How to execute asynchronously?

1.Future interface
2. Get the task execution results through Future

Disadvantages of Future: When using Future to obtain asynchronous execution results, you must either call the blocking method get() or poll to see if isDone() is true. Both methods are not very good because the main thread will also be forced to wait.

How to solve? Using the observer pattern, when execution is completed, the callback is automatically called back in the execution thread.
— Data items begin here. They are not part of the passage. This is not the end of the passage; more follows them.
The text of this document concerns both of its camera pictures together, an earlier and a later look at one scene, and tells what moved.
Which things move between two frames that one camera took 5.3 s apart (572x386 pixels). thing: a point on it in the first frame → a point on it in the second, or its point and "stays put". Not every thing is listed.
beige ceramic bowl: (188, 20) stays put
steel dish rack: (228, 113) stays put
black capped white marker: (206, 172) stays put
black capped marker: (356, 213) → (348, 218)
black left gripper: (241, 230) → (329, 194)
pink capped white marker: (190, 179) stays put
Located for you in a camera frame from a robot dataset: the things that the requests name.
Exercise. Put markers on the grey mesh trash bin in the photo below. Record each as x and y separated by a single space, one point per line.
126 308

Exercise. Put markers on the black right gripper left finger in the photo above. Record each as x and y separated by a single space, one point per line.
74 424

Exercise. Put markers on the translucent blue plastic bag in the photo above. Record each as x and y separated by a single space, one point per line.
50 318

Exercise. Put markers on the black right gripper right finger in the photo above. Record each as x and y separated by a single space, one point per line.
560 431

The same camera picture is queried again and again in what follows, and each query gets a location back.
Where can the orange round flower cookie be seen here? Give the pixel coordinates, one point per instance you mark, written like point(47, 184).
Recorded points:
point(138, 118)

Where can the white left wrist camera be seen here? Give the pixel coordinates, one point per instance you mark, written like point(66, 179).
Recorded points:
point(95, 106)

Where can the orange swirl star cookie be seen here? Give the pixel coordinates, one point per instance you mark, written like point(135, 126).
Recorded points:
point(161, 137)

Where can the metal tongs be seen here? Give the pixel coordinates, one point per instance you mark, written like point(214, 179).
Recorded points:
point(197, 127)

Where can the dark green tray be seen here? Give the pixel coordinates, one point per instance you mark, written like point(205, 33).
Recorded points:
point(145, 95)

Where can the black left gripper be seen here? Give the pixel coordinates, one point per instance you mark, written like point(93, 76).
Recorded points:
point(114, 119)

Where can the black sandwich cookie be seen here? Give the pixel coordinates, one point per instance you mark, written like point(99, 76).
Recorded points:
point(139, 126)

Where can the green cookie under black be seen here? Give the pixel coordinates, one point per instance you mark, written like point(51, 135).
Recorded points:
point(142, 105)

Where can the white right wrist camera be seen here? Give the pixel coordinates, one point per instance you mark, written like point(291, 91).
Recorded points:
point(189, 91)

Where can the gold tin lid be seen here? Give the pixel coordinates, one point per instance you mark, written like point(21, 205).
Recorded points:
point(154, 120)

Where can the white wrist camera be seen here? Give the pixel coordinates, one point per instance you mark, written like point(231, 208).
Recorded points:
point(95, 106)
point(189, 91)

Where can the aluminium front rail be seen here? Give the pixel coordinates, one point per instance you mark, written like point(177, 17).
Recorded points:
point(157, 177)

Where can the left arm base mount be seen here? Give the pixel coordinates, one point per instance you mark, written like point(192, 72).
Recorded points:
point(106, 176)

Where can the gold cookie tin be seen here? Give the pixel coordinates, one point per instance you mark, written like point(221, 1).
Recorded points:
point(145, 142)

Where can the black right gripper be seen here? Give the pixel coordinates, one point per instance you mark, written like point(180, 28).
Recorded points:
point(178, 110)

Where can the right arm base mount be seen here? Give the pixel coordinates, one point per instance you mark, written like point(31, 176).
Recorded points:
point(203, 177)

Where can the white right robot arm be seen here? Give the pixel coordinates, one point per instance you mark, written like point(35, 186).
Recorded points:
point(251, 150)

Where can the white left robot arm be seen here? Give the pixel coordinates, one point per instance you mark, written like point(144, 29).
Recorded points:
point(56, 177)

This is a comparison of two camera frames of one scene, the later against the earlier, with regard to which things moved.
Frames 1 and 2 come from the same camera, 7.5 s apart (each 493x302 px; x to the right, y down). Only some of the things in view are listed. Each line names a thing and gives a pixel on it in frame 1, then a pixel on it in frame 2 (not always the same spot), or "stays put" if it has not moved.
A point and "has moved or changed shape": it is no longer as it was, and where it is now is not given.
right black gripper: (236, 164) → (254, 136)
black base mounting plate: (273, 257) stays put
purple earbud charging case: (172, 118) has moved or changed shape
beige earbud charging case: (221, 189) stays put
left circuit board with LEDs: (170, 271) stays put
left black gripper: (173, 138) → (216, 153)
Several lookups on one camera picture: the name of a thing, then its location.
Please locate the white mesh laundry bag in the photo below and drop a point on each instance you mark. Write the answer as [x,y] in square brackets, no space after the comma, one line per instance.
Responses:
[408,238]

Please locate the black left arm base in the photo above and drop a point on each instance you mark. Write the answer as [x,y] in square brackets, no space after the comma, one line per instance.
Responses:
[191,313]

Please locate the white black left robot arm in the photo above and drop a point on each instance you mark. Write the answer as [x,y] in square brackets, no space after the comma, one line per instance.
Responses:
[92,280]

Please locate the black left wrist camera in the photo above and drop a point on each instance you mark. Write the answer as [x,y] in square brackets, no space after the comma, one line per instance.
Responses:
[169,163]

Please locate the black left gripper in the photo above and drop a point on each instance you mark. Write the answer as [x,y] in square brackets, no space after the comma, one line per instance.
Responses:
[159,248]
Of course, Java has already helped us implement it in FutureTask.

/**
* Removes and signals all waiting threads, invokes done(), and
* nulls out callable.
*/
private void finishCompletion() {
    // assert state > COMPLETING;
    for (WaitNode q; (q = waiters) != null;) {
        if (UNSAFE.compareAndSwapObject(this, waitersOffset, q, null)) {
            for (;;) {
                Thread t = q.thread;
                if (t != null) {
                    q.thread = null;
                    LockSupport.unpark(t);
                }
                WaitNode next = q.next;
                if (next == null)
                    break;
                q.next = null; // unlink to help gc
                q = next;
            }
            break;
        }
    }

    done();

    callable = null; // to reduce footprint
}

protected void done() { }

There is an interface Promise in Netty to accomplish this. At this time, just combine Promise with Runnable.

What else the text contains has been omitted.